Okay, here we go, fist thing’s fist -
The Yi City Crew text each other wildly differently than they would have texted others before, because the Yi City Crew consists of one blind person, one person pretending to be blind, and one person who is highly motivated to keep that first blind person happy. And then later on one sighted person who really isn’t texting anyone joins the party.
That means no emoji and minimal punctuation as Xiao Xingchen (and usually A-Qing) use voice-to-text and screen-reader apps and Xue Yang texts but only messages that won’t be impossible for Xiao Xingchen to read.
It’s possible he’s been horrible and sends A-Qing texts with lots of emojis that the screenreader has to read out (”knife smirking face skull and crossbones knife knife knife”) but jokes on him, A-Qing just reads them anyways.
But here’s a closer look at their individual styles:
Xiao Xingchen, before he gave up his eyes, texted like my mom. Maybe like your mom too! He didn’t grow up texting, there was zero cell service on the Celestial Mountain, and he definitely started out signing his texts to Song Lan, “love, Xingchen” but he got out of that habit pretty fast by getting used to the way Song Lan texted him.
He uses emoji more as little illustrations rather than integrated parts of the conversation. They don’t fill the same role as gestures or expression or intonation because he just never got the hang of them.
He lets autocorrect do the work of capitalization and punctuation but doesn’t fuss much with standard grammar in his texts. He is in the habit of sending long blocks of text, rather than breaking it up in different messages too.
Xiao Xingchen is a Slow Texter and worse, sometimes if you send him a text and he doesn’t feel like texting back, he’ll just call. He even leaves voice messages. It’s ridiculous. 

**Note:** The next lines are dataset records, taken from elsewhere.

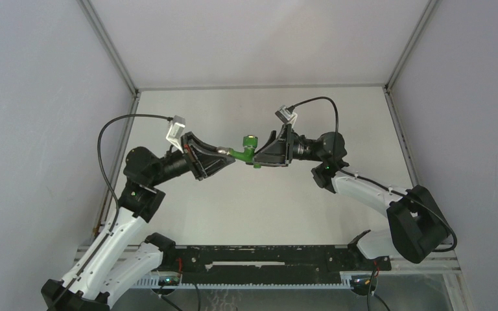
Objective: Install the water faucets
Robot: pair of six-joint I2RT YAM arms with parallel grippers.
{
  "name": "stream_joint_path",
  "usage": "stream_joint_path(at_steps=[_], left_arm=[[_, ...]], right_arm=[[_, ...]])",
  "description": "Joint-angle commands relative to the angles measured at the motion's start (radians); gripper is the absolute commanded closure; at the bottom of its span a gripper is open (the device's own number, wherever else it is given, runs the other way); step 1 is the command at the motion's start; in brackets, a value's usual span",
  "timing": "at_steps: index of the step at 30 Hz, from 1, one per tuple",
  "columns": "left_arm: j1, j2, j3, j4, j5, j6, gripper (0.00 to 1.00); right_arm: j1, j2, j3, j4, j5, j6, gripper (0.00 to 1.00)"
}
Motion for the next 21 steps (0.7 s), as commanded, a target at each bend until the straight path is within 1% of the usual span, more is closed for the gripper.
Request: stream_joint_path(at_steps=[1,7,11,13,14,16,17,18,21], left_arm=[[0.004,-0.009,-0.008,0.101,-0.025,-0.036,1.00],[0.003,-0.017,-0.010,0.105,-0.017,-0.039,1.00],[0.002,-0.019,-0.011,0.106,-0.016,-0.040,1.00],[0.002,-0.021,-0.012,0.105,-0.016,-0.042,1.00],[0.002,-0.020,-0.012,0.105,-0.016,-0.046,1.00],[0.002,-0.019,-0.006,0.084,-0.027,-0.053,1.00],[0.002,-0.017,0.003,0.060,-0.034,-0.055,0.99],[0.003,-0.011,0.020,0.024,-0.039,-0.057,0.89],[0.004,0.010,0.092,-0.122,-0.011,-0.024,0.42]], right_arm=[[0.022,0.020,0.048,0.134,0.033,0.045,0.11],[0.028,0.059,0.063,0.230,0.089,0.110,0.31],[0.036,0.113,0.082,0.331,0.108,0.193,0.52],[0.036,0.134,0.084,0.367,0.121,0.222,0.63],[0.037,0.141,0.086,0.368,0.124,0.230,0.70],[0.036,0.153,0.089,0.365,0.127,0.244,0.88],[0.033,0.158,0.092,0.367,0.123,0.249,0.99],[0.027,0.160,0.093,0.370,0.121,0.261,1.00],[0.002,0.155,0.093,0.371,0.102,0.276,1.00]])
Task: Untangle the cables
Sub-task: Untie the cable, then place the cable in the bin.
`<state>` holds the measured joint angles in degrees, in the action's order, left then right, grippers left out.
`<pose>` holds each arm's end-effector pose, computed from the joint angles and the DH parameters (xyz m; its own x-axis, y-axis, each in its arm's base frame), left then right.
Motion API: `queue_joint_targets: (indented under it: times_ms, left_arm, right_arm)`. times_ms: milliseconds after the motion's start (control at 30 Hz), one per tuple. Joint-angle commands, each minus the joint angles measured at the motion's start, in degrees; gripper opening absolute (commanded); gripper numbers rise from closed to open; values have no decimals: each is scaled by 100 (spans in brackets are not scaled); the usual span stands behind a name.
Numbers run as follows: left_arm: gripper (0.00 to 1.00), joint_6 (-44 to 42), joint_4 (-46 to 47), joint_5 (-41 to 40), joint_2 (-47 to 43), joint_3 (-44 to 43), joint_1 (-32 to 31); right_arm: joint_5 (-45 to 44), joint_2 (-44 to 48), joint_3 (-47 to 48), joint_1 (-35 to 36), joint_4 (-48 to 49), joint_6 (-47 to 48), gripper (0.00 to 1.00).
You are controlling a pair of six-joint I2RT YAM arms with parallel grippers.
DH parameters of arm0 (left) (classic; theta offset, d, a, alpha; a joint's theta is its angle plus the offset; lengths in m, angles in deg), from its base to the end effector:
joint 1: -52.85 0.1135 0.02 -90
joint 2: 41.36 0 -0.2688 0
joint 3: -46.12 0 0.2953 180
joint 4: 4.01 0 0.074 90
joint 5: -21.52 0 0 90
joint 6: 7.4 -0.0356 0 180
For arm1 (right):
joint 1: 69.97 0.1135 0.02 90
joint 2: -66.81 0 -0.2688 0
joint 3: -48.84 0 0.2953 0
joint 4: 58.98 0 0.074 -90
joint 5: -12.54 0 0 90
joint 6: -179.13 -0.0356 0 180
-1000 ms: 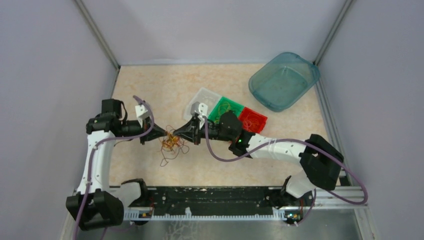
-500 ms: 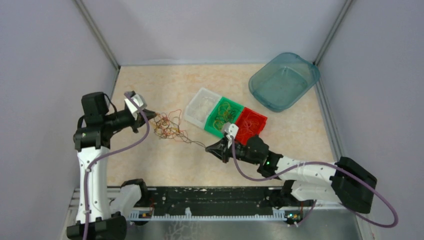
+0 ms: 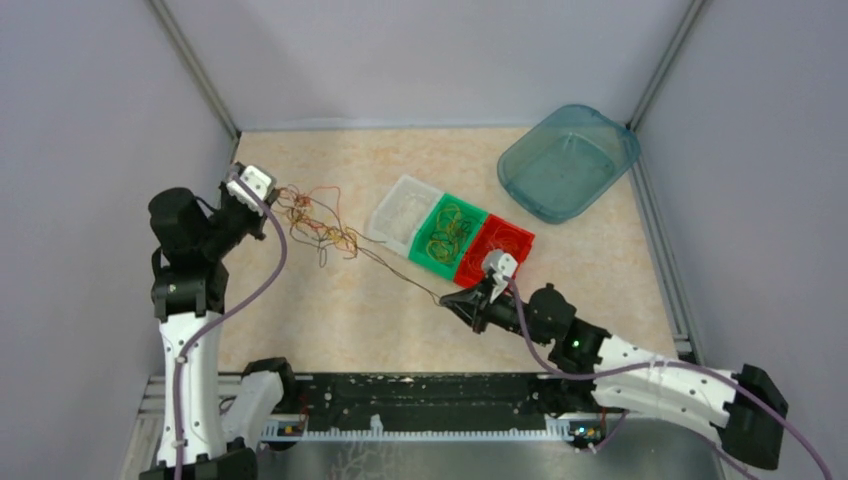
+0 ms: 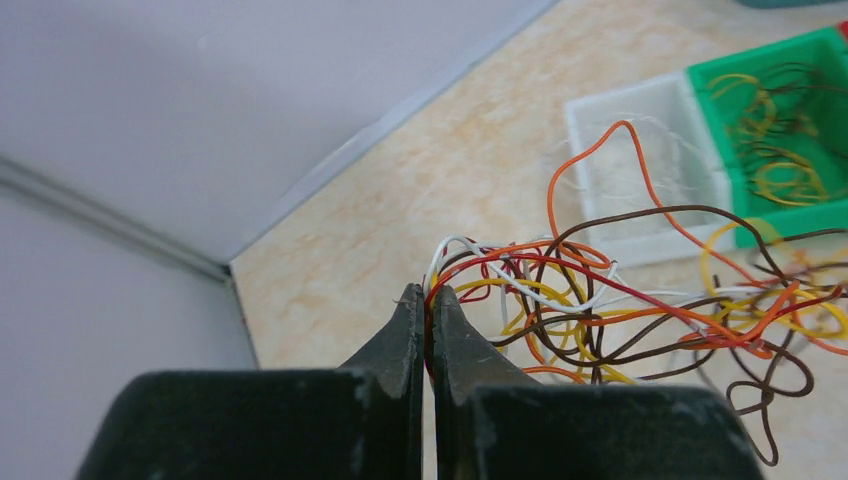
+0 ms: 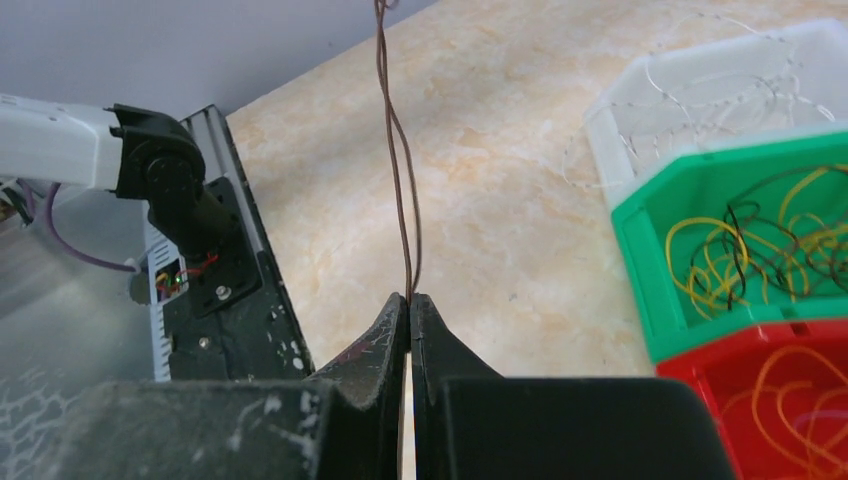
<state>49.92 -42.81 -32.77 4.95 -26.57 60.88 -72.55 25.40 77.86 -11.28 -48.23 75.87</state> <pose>0.2003 0.0073 0.4169 0.0643 0.4518 -0.8898 0.4946 0.7600 0.4216 0.1098 0.1863 0.2248 -0.2199 0.0782 -0.9724 -0.8684 0.4384 0.2317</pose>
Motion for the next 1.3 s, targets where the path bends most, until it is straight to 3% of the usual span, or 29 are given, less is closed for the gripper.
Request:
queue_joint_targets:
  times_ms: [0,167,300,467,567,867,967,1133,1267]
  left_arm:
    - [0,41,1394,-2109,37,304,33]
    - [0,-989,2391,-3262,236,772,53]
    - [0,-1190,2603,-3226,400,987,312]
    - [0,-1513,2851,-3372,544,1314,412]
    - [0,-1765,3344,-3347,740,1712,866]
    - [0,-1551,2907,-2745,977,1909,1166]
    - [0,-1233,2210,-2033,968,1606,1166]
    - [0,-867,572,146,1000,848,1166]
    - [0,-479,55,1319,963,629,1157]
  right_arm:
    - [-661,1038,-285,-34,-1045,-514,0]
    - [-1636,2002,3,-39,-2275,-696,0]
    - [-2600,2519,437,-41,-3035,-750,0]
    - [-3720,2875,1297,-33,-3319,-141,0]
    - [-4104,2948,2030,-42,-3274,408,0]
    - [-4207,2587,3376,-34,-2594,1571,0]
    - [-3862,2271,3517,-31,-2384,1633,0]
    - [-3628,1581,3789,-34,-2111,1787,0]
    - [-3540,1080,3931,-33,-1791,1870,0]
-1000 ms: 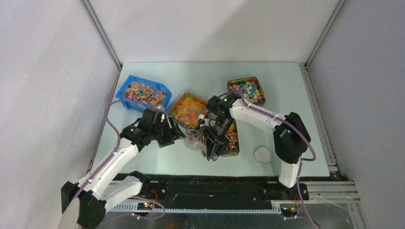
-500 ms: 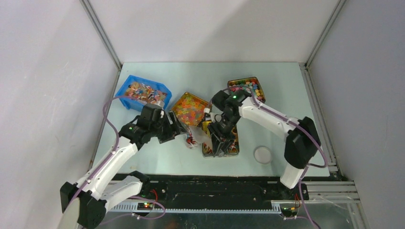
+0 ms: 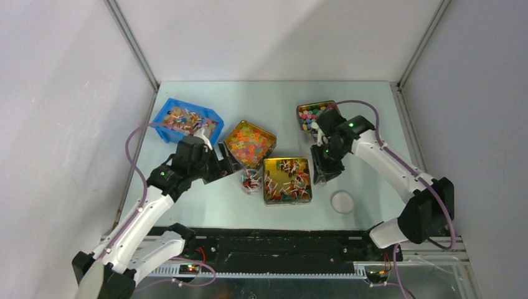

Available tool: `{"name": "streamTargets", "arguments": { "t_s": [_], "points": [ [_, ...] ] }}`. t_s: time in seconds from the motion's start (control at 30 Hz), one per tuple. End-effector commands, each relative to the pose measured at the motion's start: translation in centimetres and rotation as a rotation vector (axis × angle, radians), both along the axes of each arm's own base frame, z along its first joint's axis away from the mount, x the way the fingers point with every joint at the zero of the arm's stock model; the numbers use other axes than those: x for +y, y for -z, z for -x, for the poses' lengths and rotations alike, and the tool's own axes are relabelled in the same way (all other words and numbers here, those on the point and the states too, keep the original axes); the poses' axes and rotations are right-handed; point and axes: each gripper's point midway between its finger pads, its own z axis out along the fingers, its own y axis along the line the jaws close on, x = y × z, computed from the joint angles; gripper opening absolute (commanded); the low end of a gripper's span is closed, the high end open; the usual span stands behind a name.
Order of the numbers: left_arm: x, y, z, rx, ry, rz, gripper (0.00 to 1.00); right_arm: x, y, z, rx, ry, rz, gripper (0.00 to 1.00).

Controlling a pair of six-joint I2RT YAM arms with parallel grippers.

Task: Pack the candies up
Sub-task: Place the spatula at the center of the board, then pick up the bottle lid at the center of the board.

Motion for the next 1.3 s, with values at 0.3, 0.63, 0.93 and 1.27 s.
{"name": "streamTargets", "arguments": {
  "t_s": [0.3, 0.63, 0.93, 1.27],
  "points": [
    [-0.2, -0.7, -0.2, -0.062, 0.001, 0.044, 0.9, -12.6, 4.1, -3.3, -0.122, 0.558, 0.197, 0.0],
    [-0.2, -0.9, 0.4, -0.064, 0.005, 0.058, 0.9, -16.2, 8.5, -6.1, -0.054, 0.693, 0.276, 0.0],
    [0.3, -1.6, 0.8, -0.075, 0.013, 0.03, 0.9, -15.9, 11.5, -6.8, 0.032, 0.645, 0.252, 0.35],
    [0.4, -0.9, 1.0, -0.06, 0.022, 0.019, 0.9, -15.0, 9.1, -6.5, -0.014, 0.628, 0.182, 0.82]
  ]
}}
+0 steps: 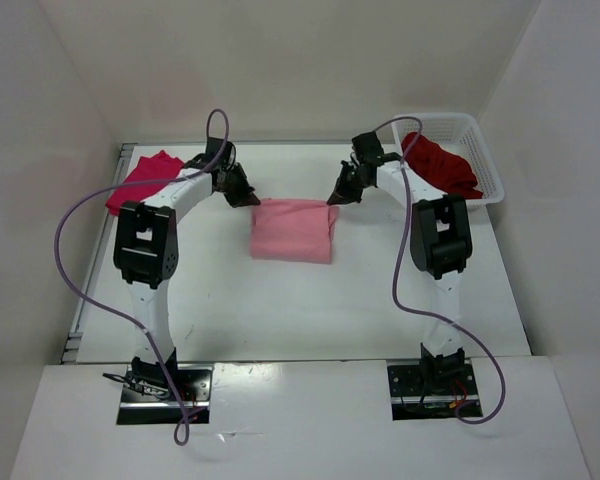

Song Lan grew up texting, also doesn’t bother with standard capitalization and punctuation, but while he uses emoji fluently (but sparingly), he doesn’t mess with emoji or standardization (or lack thereof) for aesthetic reasons. 
Song Lan texts a lot because he does not want to speak to you on the phone, but they’re also pretty short. Sometimes, Xiao Xingchen answers his cell for him.
Here’s an example conversation:
XXC: I saw this tree yesterday that had lichen hanging from a branch so delicately that it looked like some spirit had woven a lace sleeve for it with the end of the branch peeking out like a wrist and hand. It was lovely Zichen. You would have enjoyed it. I hope you’re well. Miss you. 🌲❄️ SL: 😊 
Xue Yang would have texted people constantly if he had many people to text. He throws emoji out there like crazy with no sense of what’s appropriate. He doesn’t wait for people to respond, he just texts several messages at a time, and then sometimes he never writes you back after all that either.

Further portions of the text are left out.